In my teenage years I was a little writer or “tagger” myself before becoming a literary one. Marking my name out there in trailblazing fashion was an ambition that I shared with my peers at the time, and why wouldn’t we be ambitious about it? We were in the City of Stars, after all, surrounded by billboards from Calvin Klein and Coca Cola, which took their space above us regardless of how we might have felt about it.

Even beyond the billboards, however, American culture was just as crazy about “disruption” then as it is today. That is, the idea of American exceptionalism, or the sense of doing it anyway was just how my peers and I cut ourselves a piece of the American dream in our own little way. I can see no reason why it’d be any different for those still out there taking their space in this fashion today, letting their contemporaries and anyone else know with each ‘tag’ that:

They were here; that they made it; and that they are still going.

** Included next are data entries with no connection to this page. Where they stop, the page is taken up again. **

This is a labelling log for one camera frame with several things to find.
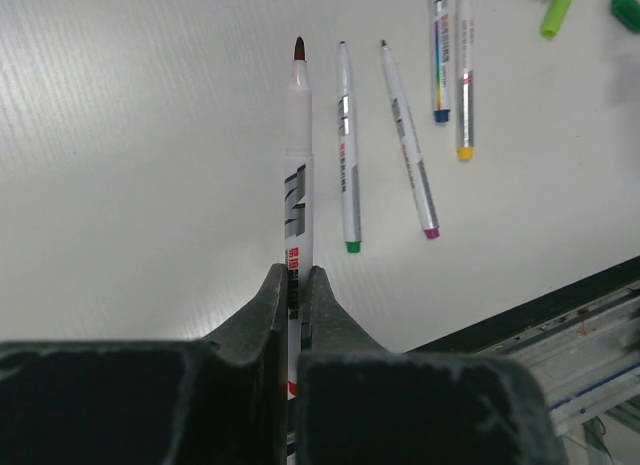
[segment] brown marker tip
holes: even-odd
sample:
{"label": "brown marker tip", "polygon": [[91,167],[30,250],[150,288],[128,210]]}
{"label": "brown marker tip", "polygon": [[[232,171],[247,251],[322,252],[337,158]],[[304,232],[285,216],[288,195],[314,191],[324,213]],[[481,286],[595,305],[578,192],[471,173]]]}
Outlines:
{"label": "brown marker tip", "polygon": [[293,52],[294,60],[304,60],[304,41],[302,37],[298,37],[296,40],[296,50]]}

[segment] marker
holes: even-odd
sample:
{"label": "marker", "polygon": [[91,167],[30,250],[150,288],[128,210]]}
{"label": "marker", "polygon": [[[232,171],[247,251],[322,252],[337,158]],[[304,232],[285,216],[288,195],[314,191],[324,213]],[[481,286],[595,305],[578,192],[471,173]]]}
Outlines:
{"label": "marker", "polygon": [[420,217],[420,225],[424,230],[424,234],[428,239],[438,238],[440,230],[438,225],[438,217],[436,209],[433,205],[431,190],[427,180],[427,172],[424,169],[424,161],[420,152],[418,136],[416,128],[413,124],[411,109],[407,102],[407,96],[400,82],[400,73],[398,67],[393,61],[391,49],[385,40],[382,40],[382,67],[384,70],[384,78],[387,82],[387,91],[389,92],[389,101],[391,102],[391,111],[396,122],[398,137],[402,145],[402,154],[404,162],[407,166],[409,174],[409,182],[413,190],[413,199],[416,203],[418,216]]}
{"label": "marker", "polygon": [[304,42],[298,37],[293,75],[287,88],[287,150],[284,180],[284,261],[288,271],[288,396],[297,394],[305,287],[313,266],[313,154],[311,151],[311,87]]}
{"label": "marker", "polygon": [[473,158],[473,1],[458,0],[458,136],[460,160]]}
{"label": "marker", "polygon": [[342,190],[342,232],[347,252],[358,253],[362,242],[360,227],[360,186],[353,78],[347,44],[338,45],[338,136],[340,139],[340,188]]}
{"label": "marker", "polygon": [[449,121],[449,0],[431,0],[431,66],[433,67],[433,116],[436,123]]}

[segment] green marker end
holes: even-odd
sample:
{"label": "green marker end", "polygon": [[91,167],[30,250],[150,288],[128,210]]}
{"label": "green marker end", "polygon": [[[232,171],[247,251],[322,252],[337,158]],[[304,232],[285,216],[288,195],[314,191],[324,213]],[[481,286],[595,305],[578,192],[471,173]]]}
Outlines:
{"label": "green marker end", "polygon": [[344,242],[347,244],[347,252],[349,253],[360,253],[360,243],[361,242]]}

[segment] table
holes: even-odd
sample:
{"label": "table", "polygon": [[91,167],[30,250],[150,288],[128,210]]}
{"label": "table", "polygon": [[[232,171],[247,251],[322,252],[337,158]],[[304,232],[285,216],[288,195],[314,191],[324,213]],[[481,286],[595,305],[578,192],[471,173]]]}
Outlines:
{"label": "table", "polygon": [[[640,254],[640,47],[608,0],[551,42],[476,0],[477,151],[431,116],[427,0],[0,0],[0,338],[184,338],[282,260],[284,89],[314,87],[315,254],[403,351]],[[399,62],[441,222],[424,240],[379,57]],[[335,54],[358,98],[363,250],[342,242]]]}

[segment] purple marker end
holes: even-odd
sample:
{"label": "purple marker end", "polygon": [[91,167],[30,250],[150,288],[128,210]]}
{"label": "purple marker end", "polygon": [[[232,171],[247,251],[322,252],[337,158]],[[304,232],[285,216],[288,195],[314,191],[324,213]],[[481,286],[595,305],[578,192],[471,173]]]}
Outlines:
{"label": "purple marker end", "polygon": [[425,230],[424,234],[429,240],[434,240],[440,236],[440,230],[437,228],[430,228],[429,230]]}

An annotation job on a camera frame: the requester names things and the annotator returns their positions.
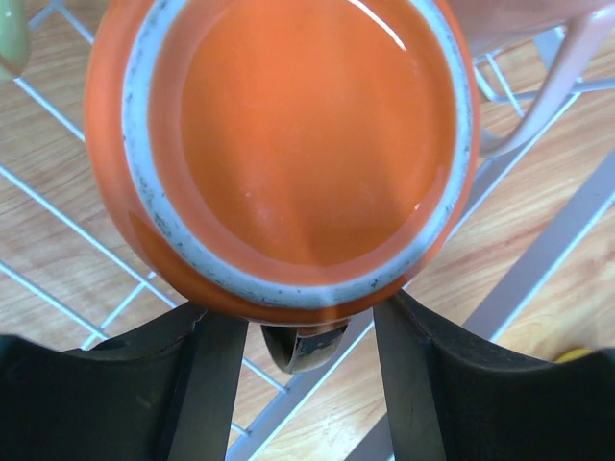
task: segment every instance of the pink mug
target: pink mug
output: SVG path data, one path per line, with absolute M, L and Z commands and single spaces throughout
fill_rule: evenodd
M 484 135 L 481 154 L 498 157 L 530 141 L 555 115 L 615 25 L 612 0 L 448 0 L 476 58 L 565 25 L 566 37 L 528 113 L 507 136 Z

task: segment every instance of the pink mug handle
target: pink mug handle
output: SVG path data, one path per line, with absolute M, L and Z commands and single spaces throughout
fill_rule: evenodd
M 547 79 L 526 116 L 507 136 L 484 136 L 480 154 L 488 158 L 506 154 L 547 125 L 614 26 L 615 4 L 571 19 Z

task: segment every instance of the glossy orange surface
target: glossy orange surface
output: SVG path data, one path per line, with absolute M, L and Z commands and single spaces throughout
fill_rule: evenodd
M 111 3 L 99 29 L 86 86 L 87 148 L 103 200 L 124 238 L 146 262 L 197 303 L 266 323 L 309 325 L 346 318 L 369 307 L 433 258 L 462 208 L 471 178 L 453 219 L 424 258 L 404 277 L 356 302 L 319 310 L 256 305 L 190 268 L 149 219 L 123 152 L 124 72 L 135 34 L 152 3 Z M 379 15 L 386 16 L 394 25 L 391 29 L 404 38 L 410 55 L 405 57 L 390 34 L 349 10 L 357 7 L 348 2 L 332 6 L 334 2 L 244 0 L 244 4 L 245 10 L 237 9 L 226 18 L 230 22 L 218 21 L 219 29 L 198 40 L 195 31 L 203 34 L 208 14 L 211 22 L 221 4 L 190 2 L 194 14 L 182 15 L 160 57 L 162 71 L 153 83 L 151 104 L 156 105 L 149 122 L 169 198 L 208 246 L 260 276 L 291 282 L 306 277 L 303 283 L 320 283 L 365 272 L 420 229 L 444 186 L 455 135 L 446 64 L 422 18 L 405 0 L 370 5 L 381 9 Z M 313 16 L 299 11 L 300 21 L 299 12 L 284 5 L 311 5 Z M 440 7 L 451 19 L 448 7 Z M 288 20 L 294 18 L 294 26 L 273 21 L 266 14 L 271 9 Z M 255 31 L 256 20 L 273 30 Z M 331 21 L 338 21 L 339 27 Z M 296 32 L 300 26 L 302 34 Z M 281 36 L 289 41 L 276 42 Z M 186 48 L 173 49 L 173 40 L 187 40 L 196 54 L 177 53 Z M 266 43 L 275 46 L 265 51 Z M 297 52 L 300 45 L 302 53 Z M 341 60 L 332 58 L 335 46 Z M 258 65 L 265 58 L 278 58 L 280 65 Z M 471 68 L 467 53 L 466 64 Z M 157 85 L 181 78 L 185 85 L 156 91 Z M 434 90 L 431 79 L 445 88 L 444 94 L 441 88 Z M 306 90 L 297 91 L 298 87 Z M 370 87 L 378 98 L 363 93 Z M 281 95 L 280 103 L 265 98 L 267 104 L 259 104 L 259 98 L 271 92 Z M 332 99 L 334 94 L 340 99 Z M 327 105 L 331 111 L 323 111 Z M 282 157 L 289 150 L 299 161 Z M 255 214 L 259 204 L 267 209 Z

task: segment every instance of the wooden floor
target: wooden floor
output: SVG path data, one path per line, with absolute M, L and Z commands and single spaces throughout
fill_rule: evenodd
M 46 4 L 27 2 L 34 14 Z M 95 32 L 106 0 L 68 0 L 71 11 Z M 89 50 L 87 42 L 54 14 L 34 33 L 25 78 L 78 127 Z M 544 69 L 530 43 L 498 58 L 515 90 L 535 89 Z M 615 36 L 596 56 L 587 78 L 615 75 Z M 485 124 L 504 133 L 516 123 L 510 108 L 484 104 Z M 462 322 L 549 224 L 610 150 L 615 148 L 615 91 L 585 94 L 450 240 L 411 285 L 419 301 Z M 140 274 L 146 268 L 115 231 L 103 209 L 84 144 L 16 85 L 0 84 L 0 164 L 11 169 Z M 93 323 L 102 323 L 137 286 L 65 224 L 9 182 L 0 180 L 0 259 Z M 159 279 L 154 284 L 181 297 Z M 49 303 L 0 277 L 0 331 L 63 350 L 89 336 Z M 142 291 L 109 329 L 110 335 L 152 319 L 168 306 Z M 530 302 L 501 344 L 552 358 L 572 347 L 615 346 L 615 208 Z M 246 355 L 282 383 L 250 329 Z M 258 376 L 242 370 L 234 420 L 248 425 L 274 396 Z M 337 460 L 384 413 L 373 332 L 280 432 L 259 459 Z

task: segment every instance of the orange mug handle
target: orange mug handle
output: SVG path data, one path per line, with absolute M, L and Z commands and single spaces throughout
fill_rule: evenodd
M 547 79 L 526 116 L 507 136 L 484 136 L 480 155 L 499 157 L 523 146 L 542 130 L 565 102 L 583 69 L 614 26 L 615 4 L 571 19 Z
M 337 351 L 348 320 L 322 327 L 261 326 L 267 349 L 285 373 L 296 375 L 314 370 Z
M 19 77 L 30 58 L 30 30 L 22 0 L 0 0 L 0 82 Z

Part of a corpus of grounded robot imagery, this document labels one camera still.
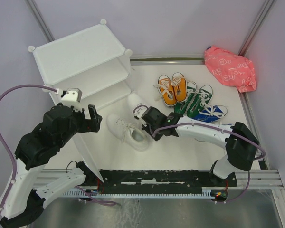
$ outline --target green sneaker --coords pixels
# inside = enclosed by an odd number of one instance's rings
[[[209,85],[204,85],[194,97],[190,108],[187,111],[189,118],[195,117],[197,114],[204,110],[204,107],[210,103],[213,95],[213,89]]]
[[[187,82],[187,101],[183,103],[176,103],[174,106],[174,112],[175,113],[180,113],[182,115],[185,114],[187,107],[190,103],[190,101],[194,98],[195,94],[197,93],[197,85],[195,82]]]

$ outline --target metal table surface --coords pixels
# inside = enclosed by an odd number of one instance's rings
[[[240,190],[230,190],[230,198]],[[229,204],[204,199],[109,199],[121,206],[58,198],[31,228],[282,228],[270,190],[250,190]]]

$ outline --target orange sneaker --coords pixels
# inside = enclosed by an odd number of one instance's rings
[[[158,78],[158,84],[155,86],[160,92],[160,96],[156,100],[163,98],[165,104],[169,107],[176,104],[173,87],[171,86],[171,80],[166,75],[161,75]]]
[[[185,102],[187,97],[187,80],[181,73],[175,73],[172,76],[171,86],[173,86],[174,94],[177,102]]]

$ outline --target white sneaker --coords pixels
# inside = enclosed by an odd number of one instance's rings
[[[118,115],[111,114],[106,119],[109,131],[122,142],[128,143],[138,151],[148,148],[149,142],[144,132],[131,123],[122,120]]]
[[[145,101],[135,93],[128,95],[127,100],[131,113],[139,119],[142,117],[143,113],[147,110],[147,107],[149,107],[145,103]]]

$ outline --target shoelace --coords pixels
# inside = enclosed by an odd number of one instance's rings
[[[130,128],[133,128],[133,129],[136,130],[137,132],[140,132],[140,133],[142,132],[142,131],[141,131],[139,128],[137,128],[137,127],[135,126],[135,124],[133,124],[133,123],[126,123],[126,122],[123,121],[123,120],[120,120],[120,122],[121,122],[121,125],[122,125],[122,126],[126,126],[126,128],[125,128],[125,130],[124,130],[124,132],[123,132],[122,142],[125,141],[125,138],[126,138],[126,136],[127,136],[127,132],[128,132],[128,130],[130,130]],[[142,133],[142,135],[143,135],[143,139],[146,140],[147,137],[145,136],[145,134]]]
[[[210,100],[209,93],[205,91],[200,91],[199,94],[200,94],[199,98],[201,99],[200,106],[201,107],[207,106],[206,101]]]
[[[161,80],[160,84],[155,85],[156,88],[162,88],[164,89],[164,91],[159,95],[159,97],[157,97],[155,100],[158,101],[160,100],[165,94],[168,94],[168,97],[170,99],[173,99],[172,94],[169,93],[169,88],[170,88],[170,81],[169,79],[163,79]]]
[[[209,116],[216,116],[217,118],[221,119],[224,117],[224,114],[223,113],[219,113],[219,112],[215,112],[214,111],[214,107],[211,106],[211,105],[207,105],[205,106],[204,110],[206,110],[208,113],[203,113],[199,110],[199,113],[200,114],[203,114],[203,115],[209,115]]]
[[[198,98],[198,99],[201,99],[200,106],[201,107],[206,106],[207,105],[206,101],[210,100],[209,94],[204,92],[204,91],[200,91],[197,94],[200,94],[200,96]],[[192,112],[195,109],[195,107],[196,107],[196,104],[191,108]]]
[[[187,97],[189,97],[191,94],[197,94],[197,93],[198,93],[197,90],[187,89]],[[186,105],[186,102],[184,102],[184,103],[181,105],[180,109],[183,109],[183,108],[185,107],[185,105]]]
[[[183,75],[179,75],[173,78],[173,81],[171,82],[171,86],[177,87],[180,83],[182,78],[185,78]]]
[[[190,96],[191,94],[197,94],[197,93],[198,93],[197,90],[187,89],[187,94],[188,94],[188,96]]]

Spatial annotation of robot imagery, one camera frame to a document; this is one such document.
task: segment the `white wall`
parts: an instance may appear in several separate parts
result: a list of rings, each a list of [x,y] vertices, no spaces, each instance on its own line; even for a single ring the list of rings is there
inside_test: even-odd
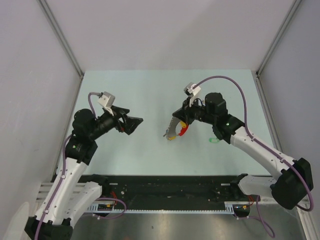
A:
[[[48,0],[87,70],[259,67],[294,0]]]
[[[0,4],[0,238],[49,180],[80,79],[35,0]]]
[[[303,1],[261,78],[284,151],[311,163],[320,220],[319,12],[320,1]]]

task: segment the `purple cable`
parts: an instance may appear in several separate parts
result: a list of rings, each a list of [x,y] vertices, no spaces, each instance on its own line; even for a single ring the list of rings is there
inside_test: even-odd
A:
[[[67,141],[71,138],[71,136],[72,136],[72,135],[67,136],[66,139],[65,139],[64,142],[63,142],[63,146],[62,146],[62,172],[61,172],[61,176],[65,175],[65,173],[66,173],[66,167],[67,167],[67,163],[66,163],[66,145],[67,145]],[[63,180],[64,180],[64,179],[63,179],[62,177],[60,177],[58,184],[56,185],[56,187],[55,187],[55,189],[54,189],[54,191],[53,191],[53,193],[52,193],[49,201],[47,202],[47,204],[46,204],[46,206],[45,206],[45,209],[44,209],[44,211],[43,211],[43,213],[42,213],[42,216],[41,216],[41,218],[40,218],[40,221],[39,221],[38,226],[37,226],[36,231],[35,231],[34,240],[38,240],[40,228],[41,228],[41,225],[42,225],[42,223],[43,223],[43,221],[44,221],[44,219],[45,219],[45,216],[46,216],[45,211],[47,211],[47,210],[50,208],[50,205],[51,205],[52,201],[54,200],[54,198],[55,198],[55,196],[56,196],[56,194],[57,194],[57,192],[58,192],[58,190],[59,190],[59,188],[60,188]]]
[[[101,96],[101,93],[100,93],[100,92],[89,92],[89,94],[88,94],[88,102],[89,102],[91,111],[92,111],[92,113],[93,113],[93,115],[94,115],[94,118],[96,118],[95,108],[94,108],[94,106],[92,105],[92,102],[91,102],[91,96],[92,96],[92,95],[95,95],[95,96],[100,97],[100,96]]]
[[[259,222],[262,223],[264,230],[266,231],[266,233],[272,238],[274,239],[276,237],[275,231],[272,229],[272,227],[262,218],[261,214],[260,214],[260,207],[258,202],[260,201],[260,196],[256,197],[256,210],[258,212],[259,217],[256,216],[244,216],[244,217],[238,217],[236,214],[234,214],[234,216],[236,217],[236,219],[254,219],[257,220]]]
[[[257,144],[259,144],[261,147],[263,147],[264,149],[268,150],[270,153],[272,153],[273,155],[275,155],[279,160],[283,161],[284,164],[286,164],[300,179],[300,181],[302,182],[305,190],[306,190],[306,194],[308,195],[309,198],[309,202],[310,202],[310,207],[309,208],[304,208],[300,205],[297,205],[298,208],[300,208],[301,210],[304,210],[306,212],[311,212],[314,209],[314,199],[311,195],[311,192],[309,190],[309,187],[306,183],[306,181],[304,180],[304,178],[301,176],[301,174],[290,164],[288,163],[285,159],[283,159],[278,153],[276,153],[275,151],[273,151],[270,147],[268,147],[267,145],[263,144],[261,141],[259,141],[258,139],[254,138],[254,136],[251,134],[251,132],[249,131],[248,128],[248,121],[247,121],[247,101],[246,101],[246,97],[244,94],[244,91],[241,89],[241,87],[239,86],[239,84],[233,80],[230,77],[227,76],[221,76],[221,75],[217,75],[217,76],[210,76],[207,77],[206,79],[200,81],[198,84],[196,84],[193,89],[195,89],[196,87],[198,87],[199,85],[203,84],[204,82],[210,80],[210,79],[227,79],[229,81],[231,81],[234,85],[236,85],[236,87],[239,89],[241,96],[242,96],[242,100],[243,100],[243,106],[244,106],[244,127],[245,127],[245,131],[246,133],[249,135],[249,137],[255,141]]]
[[[124,210],[119,213],[118,215],[116,216],[110,216],[110,217],[107,217],[107,216],[98,216],[98,218],[101,218],[101,219],[117,219],[119,217],[121,217],[123,214],[125,214],[125,212],[127,211],[127,205],[125,204],[124,201],[120,200],[120,199],[117,199],[117,198],[112,198],[112,197],[101,197],[101,198],[98,198],[97,201],[99,200],[106,200],[106,201],[115,201],[115,202],[119,202],[123,205],[124,207]]]

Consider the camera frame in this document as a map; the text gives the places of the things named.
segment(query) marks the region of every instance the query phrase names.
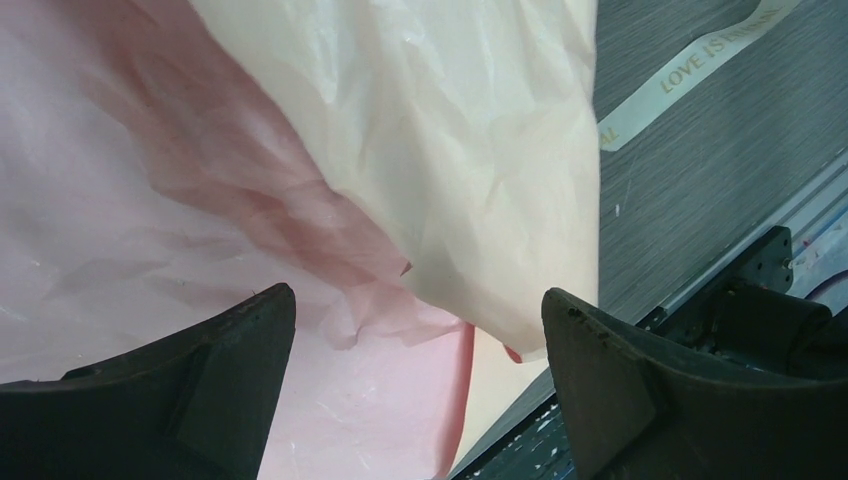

Of course, as time passed, graffiti art became for me just one of many ways to express myself. The fact of the matter is that after so many of the young graffiti writers around me were criminalized, I had to make a choice. I could either continue to subvert the laws and write my name out until the law of the land forced me stop, or I could just let it go and find something else to do. I chose the latter. Today, the one thing about graff that’s clear to me is that if you want to do it, it’s best to get the proper permissions first.

But it’s a lengthy process to come of age in the City of Los Angeles no matter what we do. As such, JIMBO TIMES salutes the graffiti writers of L.A., old and new alike, wherever they might be in their journey out here. Without them and their ambition, L.A. could only be half as glitzy and glossy for this scribe.

J.T.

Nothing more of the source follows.